An independent Catholic church
Christ the King is not affiliated with the Diocese of Kansas City-St. Joseph. The parish’s independence is by design but isn’t insular.
“We look to collaborate anywhere and everywhere possible,” Tracy said. “You know, this is not anything where we’re looking to compete. We’re simply feeding people and we’re going to the peripheries in many ways.”
The independent Catholic movement is made up of many regions and parishes, which advocated for LGBTQ+ inclusion decades ago. Today’s congregations are centered on specific issues, with some focusing on social justice, Black Lives Matter, and others on ordaining female clergy–another departure from the Roman Catholic Church.
While Christ the King told KSHB 41 it is committed to bringing the church outside of its four walls and serving the Westside community, it primarily differentiates itself from others on the LGBT issue.
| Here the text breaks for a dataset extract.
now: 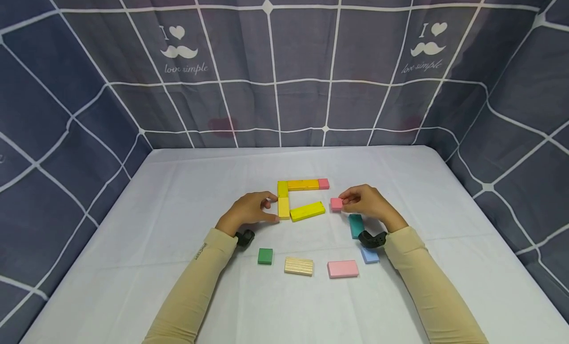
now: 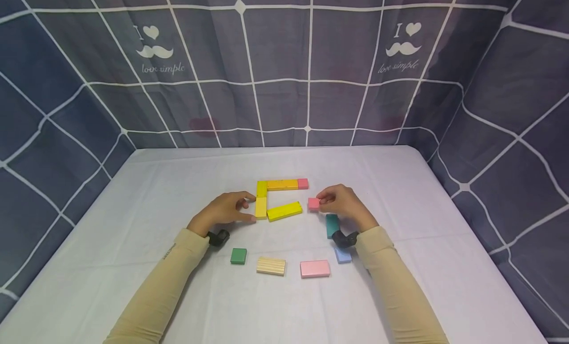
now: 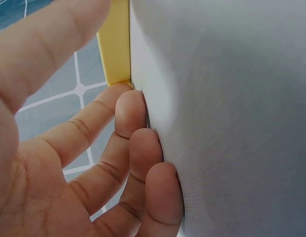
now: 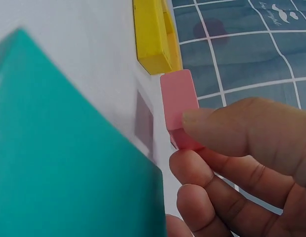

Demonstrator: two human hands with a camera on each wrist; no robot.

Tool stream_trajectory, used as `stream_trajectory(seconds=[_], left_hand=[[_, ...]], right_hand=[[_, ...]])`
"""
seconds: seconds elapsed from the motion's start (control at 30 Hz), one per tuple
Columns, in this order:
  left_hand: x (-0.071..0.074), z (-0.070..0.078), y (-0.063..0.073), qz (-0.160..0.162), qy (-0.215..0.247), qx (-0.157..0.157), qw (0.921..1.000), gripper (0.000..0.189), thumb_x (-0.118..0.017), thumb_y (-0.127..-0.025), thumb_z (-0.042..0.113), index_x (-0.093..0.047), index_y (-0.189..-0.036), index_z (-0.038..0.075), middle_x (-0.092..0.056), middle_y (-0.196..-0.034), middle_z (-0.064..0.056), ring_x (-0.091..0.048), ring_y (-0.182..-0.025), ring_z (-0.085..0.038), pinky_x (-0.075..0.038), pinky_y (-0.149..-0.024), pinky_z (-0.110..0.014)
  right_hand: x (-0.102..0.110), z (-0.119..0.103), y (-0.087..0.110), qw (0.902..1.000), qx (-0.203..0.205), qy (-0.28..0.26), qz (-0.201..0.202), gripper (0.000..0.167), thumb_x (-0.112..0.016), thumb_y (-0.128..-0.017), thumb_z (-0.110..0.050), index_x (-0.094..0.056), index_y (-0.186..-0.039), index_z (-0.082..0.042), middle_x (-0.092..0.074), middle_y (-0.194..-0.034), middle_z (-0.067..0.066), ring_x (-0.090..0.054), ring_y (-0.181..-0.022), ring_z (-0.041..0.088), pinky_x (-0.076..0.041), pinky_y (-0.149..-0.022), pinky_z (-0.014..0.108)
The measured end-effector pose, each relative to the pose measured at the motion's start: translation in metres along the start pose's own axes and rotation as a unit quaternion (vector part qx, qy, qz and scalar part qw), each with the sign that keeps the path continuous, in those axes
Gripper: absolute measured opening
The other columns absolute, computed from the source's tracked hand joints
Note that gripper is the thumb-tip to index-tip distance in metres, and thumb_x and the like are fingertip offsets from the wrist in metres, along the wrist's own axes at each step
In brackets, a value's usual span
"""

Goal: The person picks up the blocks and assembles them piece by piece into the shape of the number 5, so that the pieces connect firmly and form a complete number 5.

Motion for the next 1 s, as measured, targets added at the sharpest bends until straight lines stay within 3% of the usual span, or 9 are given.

Pope Francis’ approach, according to church watchers, is tempered by his suspicion of what is referred to as “gender ideology” or “gender theory,” which imposes ideological constructs on people, and encourages them to choose or change their genders. Francis, who opposes ideologies in general as “abstract” and thus divorced from people’s lived experiences, called “gender ideology” in his talk to the Slovakian Jesuits in September “dangerous.”
The Vatican’s Congregation for Education has contended that it “culminates in the assertion of the complete emancipation of the individual from any a priori given sexual definition, and the disappearance of classifications seen as overly rigid.”